Fitri: Kampuang Nan Batuah Kini

Zaman berubah, hidup beragam. Dalam peredaran zaman para perempuan memiliki peran penting menyesuaikan diri di suasana yang berubah itu. Zaman kini perempuan tak lagi cuma sebagai ibu rumahtangga; memasak, mencuci, mengurus anak-suami. Tapi mereka kini melakukan semuanya. Tak lagi di dalam rumah semata.

RENTI
(Kader PKM LPPM Unand 2021)
Editor: Novi Yulia, M.Hum

kato.id

Uang bukan segalanya, tapi segalanya butuh uang. Kebutuhan akan uang tak lagi tanggung jawab suami, tapi juga pada para istri. Para istri tahu kalau dari hari ke hari segala kebutuhan makin bertambah dan meningkat. Apatah lagi bila keluarga sudah berpenghuni baru dengan dua atau tiga anak, maka semakin banyak kebutuhan uang dalam rumah tangga.

Tentu akan kembali lagi ke si suami dan istri. Dan mau tak mau si istri pun mesti berpikir lebih keras bagaimana mendapatkan uang tambahan, apalagi bila hidup di negeri orang.

Kemana hendak mengadu bila kekuranga biaya untuk rumah tangga? Tentu tak bisa lagi mencerek, kata orang kampung, ke suami yang juga kalimpasiangan mencari cekeran kemana-mana.

Kampung nan bertuah

Kini rantau tak batuah, pikir Fitri. Ibu muda dengan beberapa anak ini. Ia pun memutuskan pulang ke kampungnya, ke Jorong Kuok III Koto, Nagari Matua Mudiak, Agam, Sumbar. Ketiga anaknya yang sudah mulai dewasa memerlukan biaya lebih. Sementara sang suami kadang ada kerja, dan sering tidak ada, sehingga sangat mempengaruhi daya beli keluarganya. Sementara perantauannya kini dirasa tak lagi menjamin kehidupan keluarga mereka. Ia pun akhirnya memutuskan pulang kampung. Kini lautan sati, kampuang bertuah.

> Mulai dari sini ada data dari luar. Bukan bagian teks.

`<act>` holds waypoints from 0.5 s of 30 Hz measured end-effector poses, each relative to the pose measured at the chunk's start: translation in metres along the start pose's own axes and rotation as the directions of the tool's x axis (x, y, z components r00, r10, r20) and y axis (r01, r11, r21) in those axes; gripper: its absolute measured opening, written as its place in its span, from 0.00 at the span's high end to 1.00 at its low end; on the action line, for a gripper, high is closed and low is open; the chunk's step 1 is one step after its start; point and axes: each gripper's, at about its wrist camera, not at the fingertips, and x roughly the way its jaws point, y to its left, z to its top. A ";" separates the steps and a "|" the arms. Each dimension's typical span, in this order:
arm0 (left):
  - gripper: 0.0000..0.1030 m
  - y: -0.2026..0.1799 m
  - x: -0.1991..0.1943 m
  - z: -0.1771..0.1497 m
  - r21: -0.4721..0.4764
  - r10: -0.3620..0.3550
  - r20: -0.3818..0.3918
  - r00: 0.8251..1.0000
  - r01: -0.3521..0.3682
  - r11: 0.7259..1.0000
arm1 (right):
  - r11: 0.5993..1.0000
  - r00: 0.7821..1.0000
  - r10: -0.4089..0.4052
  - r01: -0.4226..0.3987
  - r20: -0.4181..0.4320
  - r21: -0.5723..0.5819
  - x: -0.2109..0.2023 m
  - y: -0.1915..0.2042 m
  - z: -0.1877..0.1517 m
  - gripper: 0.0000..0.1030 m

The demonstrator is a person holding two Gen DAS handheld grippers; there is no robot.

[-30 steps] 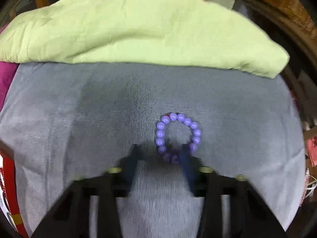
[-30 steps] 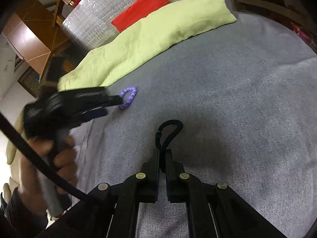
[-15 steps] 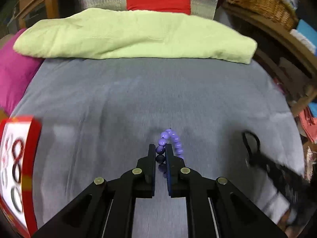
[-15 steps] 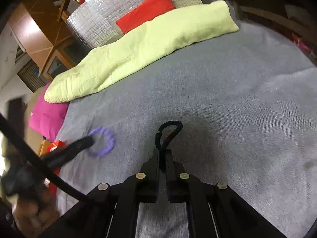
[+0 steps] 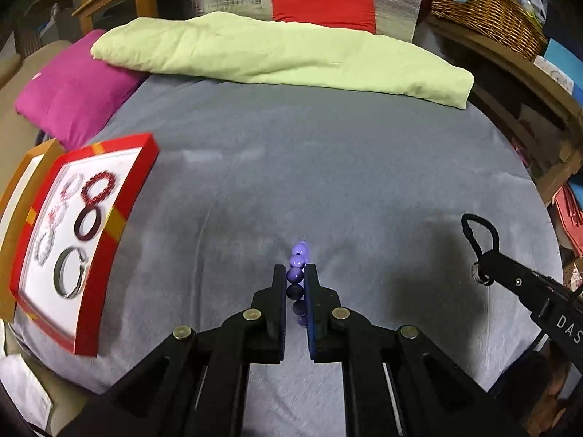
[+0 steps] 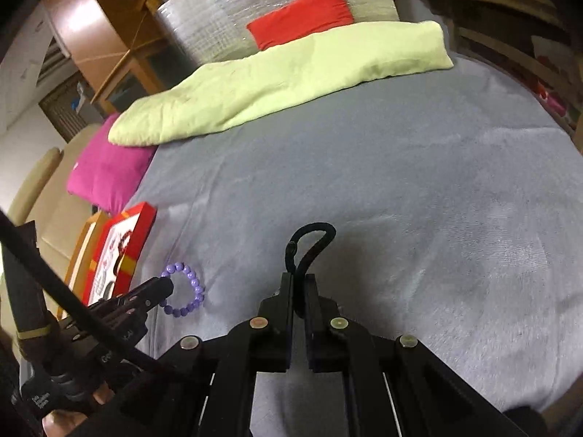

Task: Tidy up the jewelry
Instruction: 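Carry the purple bracelet and black hair tie over to the tray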

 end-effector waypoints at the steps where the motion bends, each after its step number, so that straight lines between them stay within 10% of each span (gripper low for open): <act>1: 0.91 0.003 -0.002 -0.002 -0.003 0.001 0.005 1.000 -0.001 1.000 | 1.000 1.000 -0.001 0.001 -0.001 -0.008 -0.002 0.004 -0.002 0.95; 15: 0.91 0.020 -0.016 -0.022 -0.027 0.002 0.027 1.000 -0.001 1.000 | 0.998 1.000 -0.014 0.014 -0.001 -0.055 -0.009 0.033 -0.015 0.95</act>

Fitri kembali ke masa kecilnya, menjadi petani lagi. Ia memulai hidup dengan giat. Ke  sawah. Memetik cabe di kebun. Ikut bekerja bersama orang kampung ke kebun atau sawah mereka. Seiring ketekunannya, Fitri pun sering terpaksa menolak tawaran bekerja di tempat lain. Bukan apa-apa, tapi rasa lelah semata. Meski demikian, hasilnya alhamdulillah. Lumayan dapat membantu keuangan keluarganya.

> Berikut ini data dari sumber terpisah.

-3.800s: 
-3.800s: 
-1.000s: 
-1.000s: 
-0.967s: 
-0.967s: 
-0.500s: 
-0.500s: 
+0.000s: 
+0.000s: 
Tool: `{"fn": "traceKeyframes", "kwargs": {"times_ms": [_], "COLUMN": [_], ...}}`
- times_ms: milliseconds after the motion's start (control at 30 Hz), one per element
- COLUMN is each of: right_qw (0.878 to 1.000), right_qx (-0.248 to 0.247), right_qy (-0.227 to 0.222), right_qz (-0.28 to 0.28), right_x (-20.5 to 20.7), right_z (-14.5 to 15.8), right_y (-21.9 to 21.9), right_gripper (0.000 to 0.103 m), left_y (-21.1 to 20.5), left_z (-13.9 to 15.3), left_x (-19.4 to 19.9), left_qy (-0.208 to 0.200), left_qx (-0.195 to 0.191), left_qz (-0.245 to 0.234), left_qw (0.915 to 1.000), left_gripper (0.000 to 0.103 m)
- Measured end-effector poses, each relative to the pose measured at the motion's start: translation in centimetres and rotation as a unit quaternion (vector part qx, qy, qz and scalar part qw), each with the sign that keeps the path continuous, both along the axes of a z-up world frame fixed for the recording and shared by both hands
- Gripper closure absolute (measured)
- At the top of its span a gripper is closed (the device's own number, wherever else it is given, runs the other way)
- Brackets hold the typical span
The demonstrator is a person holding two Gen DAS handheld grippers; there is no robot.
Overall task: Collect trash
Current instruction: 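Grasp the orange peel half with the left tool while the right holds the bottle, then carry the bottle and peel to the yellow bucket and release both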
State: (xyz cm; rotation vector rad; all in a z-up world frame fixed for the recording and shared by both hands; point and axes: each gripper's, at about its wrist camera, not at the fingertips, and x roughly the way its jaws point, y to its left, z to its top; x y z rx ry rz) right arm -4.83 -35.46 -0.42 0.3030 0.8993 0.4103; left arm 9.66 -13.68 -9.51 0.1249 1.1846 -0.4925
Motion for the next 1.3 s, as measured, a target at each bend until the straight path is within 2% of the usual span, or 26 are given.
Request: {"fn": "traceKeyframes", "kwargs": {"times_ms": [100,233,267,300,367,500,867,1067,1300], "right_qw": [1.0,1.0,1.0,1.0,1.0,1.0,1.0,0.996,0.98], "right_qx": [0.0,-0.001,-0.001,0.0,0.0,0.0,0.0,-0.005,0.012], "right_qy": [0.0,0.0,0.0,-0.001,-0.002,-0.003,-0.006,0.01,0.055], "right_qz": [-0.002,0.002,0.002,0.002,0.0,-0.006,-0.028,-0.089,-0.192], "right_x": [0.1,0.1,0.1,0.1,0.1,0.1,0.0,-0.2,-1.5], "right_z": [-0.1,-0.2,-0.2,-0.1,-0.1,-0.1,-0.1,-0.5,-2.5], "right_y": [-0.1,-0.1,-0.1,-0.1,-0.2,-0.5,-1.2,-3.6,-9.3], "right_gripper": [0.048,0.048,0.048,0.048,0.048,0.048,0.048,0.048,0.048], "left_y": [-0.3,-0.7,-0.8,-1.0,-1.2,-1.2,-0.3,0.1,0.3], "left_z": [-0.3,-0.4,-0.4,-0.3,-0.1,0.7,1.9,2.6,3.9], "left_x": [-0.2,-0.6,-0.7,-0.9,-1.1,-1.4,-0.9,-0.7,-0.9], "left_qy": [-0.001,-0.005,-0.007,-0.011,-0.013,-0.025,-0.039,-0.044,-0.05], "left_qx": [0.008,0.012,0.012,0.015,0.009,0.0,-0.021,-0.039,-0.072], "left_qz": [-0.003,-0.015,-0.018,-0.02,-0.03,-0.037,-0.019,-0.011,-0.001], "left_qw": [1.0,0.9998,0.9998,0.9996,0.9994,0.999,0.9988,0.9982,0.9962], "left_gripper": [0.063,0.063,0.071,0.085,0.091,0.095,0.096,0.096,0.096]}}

Selain bekerja ke tanah orang lain, Fitri mulai membenahi tanah warisan keluarganya. Ia mulai mencangkul dengan rajin. Menyiangi tanaman semak yang menutupi lahannya. Dengan cekatan ia menaman bibit cabet rawit yang kini jadi tanaman idola di Jorong Kuok III Koto, Matua Mudiak. Hasil memang tak mendustai proses. Dengan mengelap peluh yang bercucuran di dahinya, Fitri tersenyum menyaksikan tanaman cabe rawitnya sudah bisa ia panen hari ini.

Berdikari

Sanang bana rasonyo hasia jariah payah surang. Usaho surang. Akhirnyo lah bisa pulo lado dijua. Yo bana dak manyangko do, makasih ya Allah,” ungkapnya dengan bahasa khas Kuoknya pagi itu.

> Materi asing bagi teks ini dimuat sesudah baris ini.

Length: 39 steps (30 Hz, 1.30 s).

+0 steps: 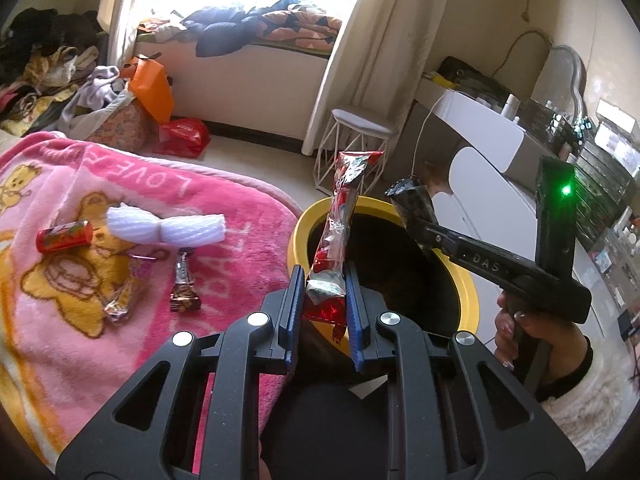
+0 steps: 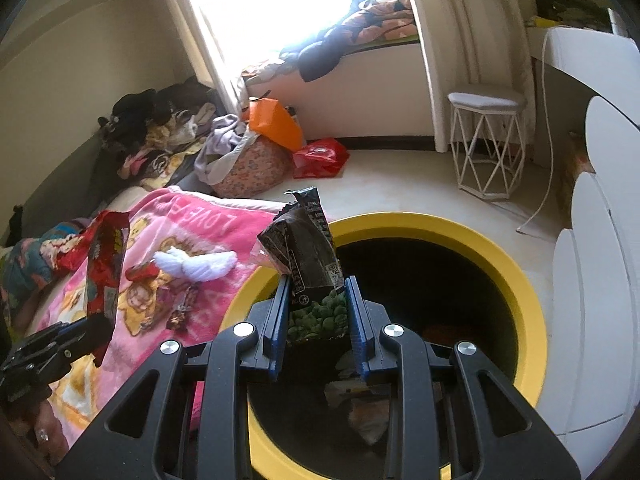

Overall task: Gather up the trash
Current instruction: 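Lift both held wrappers and carry them over the yellow bin, then open both grippers to drop the wrappers into the bin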

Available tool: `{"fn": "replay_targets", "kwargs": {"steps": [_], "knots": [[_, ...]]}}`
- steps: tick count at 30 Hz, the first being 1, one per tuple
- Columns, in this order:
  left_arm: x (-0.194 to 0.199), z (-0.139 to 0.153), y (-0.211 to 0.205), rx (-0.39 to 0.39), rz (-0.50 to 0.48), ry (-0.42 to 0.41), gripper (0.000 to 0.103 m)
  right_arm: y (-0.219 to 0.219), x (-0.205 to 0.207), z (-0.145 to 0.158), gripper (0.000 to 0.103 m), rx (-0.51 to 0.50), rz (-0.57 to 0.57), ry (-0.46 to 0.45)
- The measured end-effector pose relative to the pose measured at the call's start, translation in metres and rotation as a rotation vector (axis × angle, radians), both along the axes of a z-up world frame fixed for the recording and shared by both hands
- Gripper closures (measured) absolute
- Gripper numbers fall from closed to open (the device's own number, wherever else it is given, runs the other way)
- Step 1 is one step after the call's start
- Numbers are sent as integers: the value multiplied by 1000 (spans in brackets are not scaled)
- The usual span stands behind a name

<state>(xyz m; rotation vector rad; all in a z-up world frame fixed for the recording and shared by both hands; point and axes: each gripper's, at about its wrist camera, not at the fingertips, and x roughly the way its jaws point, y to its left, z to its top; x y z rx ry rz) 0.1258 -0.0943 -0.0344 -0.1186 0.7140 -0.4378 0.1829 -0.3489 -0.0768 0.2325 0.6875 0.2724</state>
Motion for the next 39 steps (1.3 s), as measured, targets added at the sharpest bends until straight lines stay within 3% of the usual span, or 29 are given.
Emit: {"fn": "replay_targets", "kwargs": {"steps": [15, 33, 36, 39], "knots": [[11, -9, -31, 0, -46, 17, 88, -31, 5, -13, 76, 39, -109, 37], [41, -24, -57, -4, -60, 69, 88, -46, 13, -29, 74, 73, -145, 79], [49, -27, -61, -3, -60, 78, 88, -47, 14, -30, 70, 75, -145, 82], [56, -27, -64, -2, -58, 82, 86, -48, 15, -31, 58, 82, -142, 89]]}}
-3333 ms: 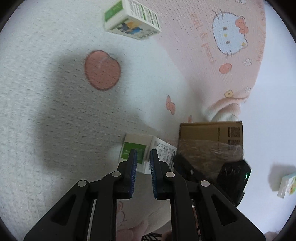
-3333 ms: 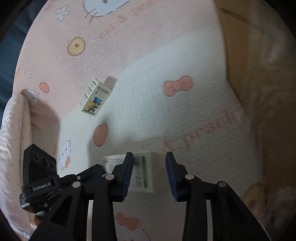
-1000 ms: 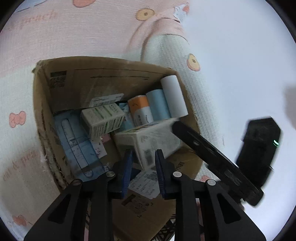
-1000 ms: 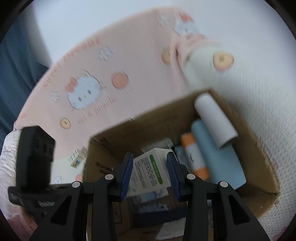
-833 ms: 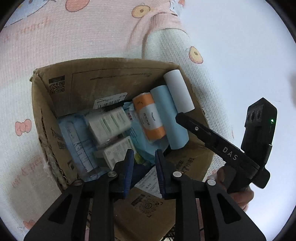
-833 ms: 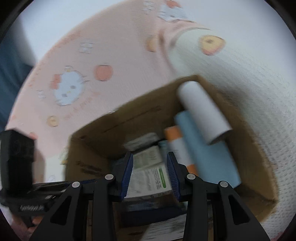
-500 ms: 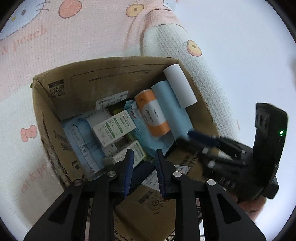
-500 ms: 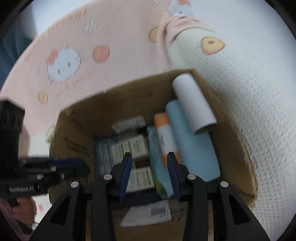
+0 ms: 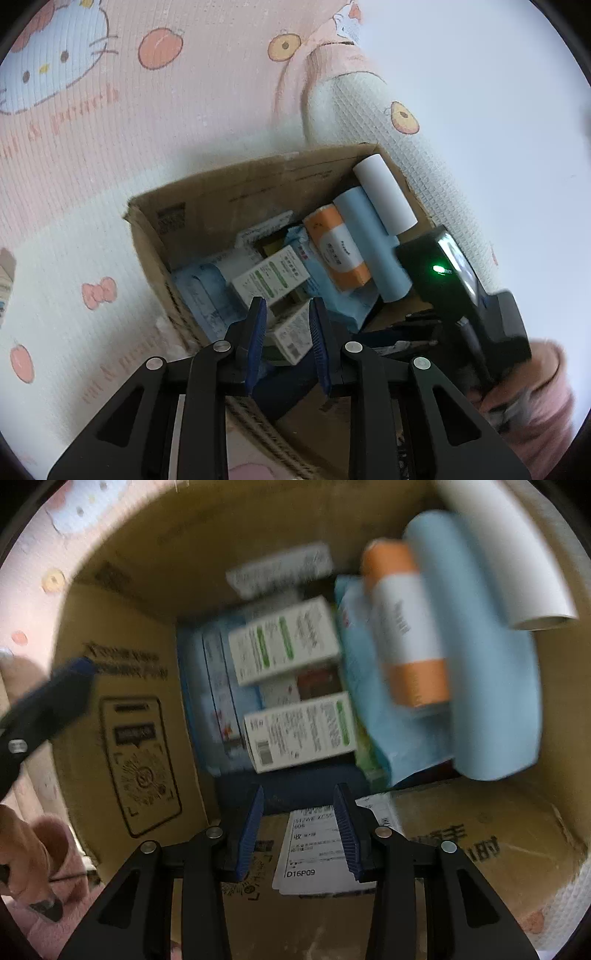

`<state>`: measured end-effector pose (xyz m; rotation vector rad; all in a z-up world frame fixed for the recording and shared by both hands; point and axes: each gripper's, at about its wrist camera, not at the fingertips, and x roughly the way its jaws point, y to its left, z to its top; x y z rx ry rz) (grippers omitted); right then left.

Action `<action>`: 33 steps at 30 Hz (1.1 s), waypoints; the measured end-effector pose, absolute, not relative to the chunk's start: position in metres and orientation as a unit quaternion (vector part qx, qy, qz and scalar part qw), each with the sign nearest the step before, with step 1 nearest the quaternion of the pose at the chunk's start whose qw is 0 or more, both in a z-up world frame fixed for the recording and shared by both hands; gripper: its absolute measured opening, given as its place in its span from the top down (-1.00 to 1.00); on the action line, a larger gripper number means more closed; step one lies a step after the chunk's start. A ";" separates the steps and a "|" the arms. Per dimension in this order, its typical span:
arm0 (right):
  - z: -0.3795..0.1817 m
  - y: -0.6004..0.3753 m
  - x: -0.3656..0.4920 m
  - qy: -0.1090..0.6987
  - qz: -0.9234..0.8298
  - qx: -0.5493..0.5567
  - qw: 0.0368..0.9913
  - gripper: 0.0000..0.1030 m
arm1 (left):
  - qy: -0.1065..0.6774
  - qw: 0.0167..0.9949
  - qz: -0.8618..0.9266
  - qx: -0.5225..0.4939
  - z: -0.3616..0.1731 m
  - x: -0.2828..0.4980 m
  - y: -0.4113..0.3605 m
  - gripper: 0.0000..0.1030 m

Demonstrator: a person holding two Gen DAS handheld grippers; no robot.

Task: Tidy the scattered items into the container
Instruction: 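Lower the medicine box into the cardboard box and open the left gripper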

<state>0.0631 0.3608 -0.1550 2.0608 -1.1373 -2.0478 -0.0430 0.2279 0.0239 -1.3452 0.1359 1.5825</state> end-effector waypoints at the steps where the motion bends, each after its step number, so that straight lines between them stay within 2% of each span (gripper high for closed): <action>1: -0.159 0.362 0.059 -0.361 -0.646 0.672 0.018 0.29 | 0.059 0.505 0.656 -0.557 0.024 -0.045 0.229 0.48; 8: -0.193 0.362 0.044 -0.378 -0.586 0.717 0.009 0.29 | 0.110 0.528 0.642 -0.545 0.022 -0.048 0.253 0.49; 11: -0.197 0.351 0.038 -0.341 -0.582 0.738 0.017 0.29 | 0.139 0.532 0.626 -0.552 0.018 -0.050 0.267 0.51; 17: -0.217 0.326 0.028 -0.273 -0.543 0.793 0.041 0.29 | 0.148 0.545 0.621 -0.543 0.019 -0.056 0.278 0.51; 21: -0.212 0.334 0.013 -0.255 -0.590 0.766 0.016 0.28 | 0.149 0.538 0.623 -0.549 0.020 -0.062 0.276 0.51; 24: -0.226 0.339 0.010 -0.312 -0.587 0.747 0.014 0.28 | 0.157 0.528 0.627 -0.551 0.019 -0.064 0.273 0.51; 28: -0.227 0.338 0.013 -0.325 -0.604 0.728 -0.003 0.28 | 0.157 0.518 0.633 -0.554 0.016 -0.067 0.267 0.51; 33: -0.210 0.330 0.020 -0.281 -0.635 0.719 -0.019 0.28 | 0.155 0.505 0.633 -0.566 0.012 -0.069 0.262 0.51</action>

Mandehnya yang datang membantu Fitri memetik cabe rawit ikut senang. Ia bahagia anaknya kini telah tampak senang. Perlahan dia membantu Fitri memetik cabe rawit mereka yang panen pertama hari ini. Tapi Fitri tampak bersungut-sungut karena mandehnya banyak melewatkan anak cabek yang mesti dipetiknya.

“Maklumlah, Nak. Mato tuo tentu alah lamo bapakai. Biaso banyak nan tatingga,” hibur mandehnya. Fitri senyum senang mendengar kata mandehnya.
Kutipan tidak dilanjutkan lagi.